What the exercise asks:
Look through the listing below for the string "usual". Say how many lines hold it, and nothing else.

Dataset section:
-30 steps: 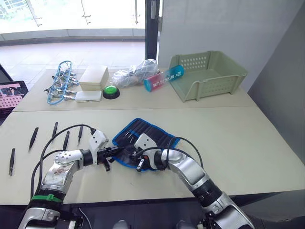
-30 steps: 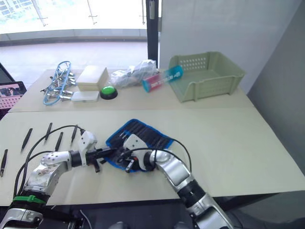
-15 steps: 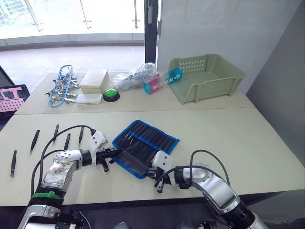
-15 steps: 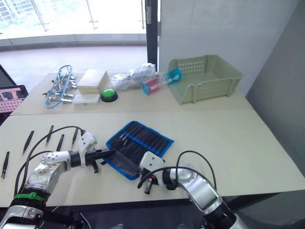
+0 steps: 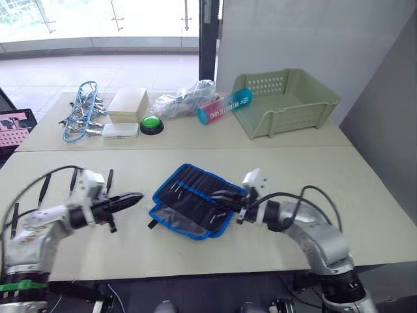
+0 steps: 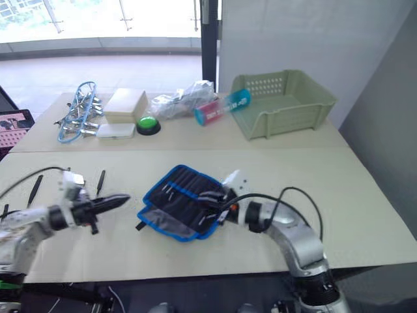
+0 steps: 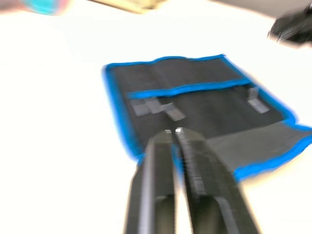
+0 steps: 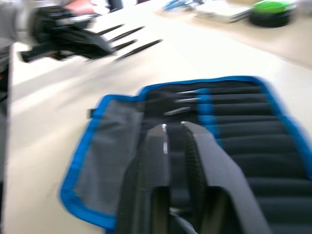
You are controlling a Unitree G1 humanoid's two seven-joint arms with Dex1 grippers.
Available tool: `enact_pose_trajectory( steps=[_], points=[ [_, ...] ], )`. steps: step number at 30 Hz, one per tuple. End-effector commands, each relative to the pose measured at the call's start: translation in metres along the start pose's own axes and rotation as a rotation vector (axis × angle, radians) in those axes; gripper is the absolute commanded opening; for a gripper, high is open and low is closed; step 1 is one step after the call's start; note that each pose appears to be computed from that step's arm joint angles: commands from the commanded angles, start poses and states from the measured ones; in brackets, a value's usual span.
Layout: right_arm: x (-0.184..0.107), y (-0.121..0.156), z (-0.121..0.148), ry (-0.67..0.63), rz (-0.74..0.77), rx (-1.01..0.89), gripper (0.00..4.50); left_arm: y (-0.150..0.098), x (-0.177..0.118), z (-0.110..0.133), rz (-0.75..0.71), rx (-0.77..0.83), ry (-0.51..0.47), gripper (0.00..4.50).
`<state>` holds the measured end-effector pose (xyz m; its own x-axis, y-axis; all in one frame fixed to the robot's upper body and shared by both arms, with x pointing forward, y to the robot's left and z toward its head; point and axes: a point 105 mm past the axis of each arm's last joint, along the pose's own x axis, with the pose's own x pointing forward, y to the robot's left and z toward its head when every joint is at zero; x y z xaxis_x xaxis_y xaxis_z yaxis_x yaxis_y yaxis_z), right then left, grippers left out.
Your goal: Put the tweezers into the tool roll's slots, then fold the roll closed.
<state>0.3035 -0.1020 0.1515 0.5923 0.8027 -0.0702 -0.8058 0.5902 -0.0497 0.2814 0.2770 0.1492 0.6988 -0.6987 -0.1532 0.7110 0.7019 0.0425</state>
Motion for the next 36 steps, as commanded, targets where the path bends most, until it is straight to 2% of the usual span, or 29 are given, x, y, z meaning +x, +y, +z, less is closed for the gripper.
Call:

Solution:
2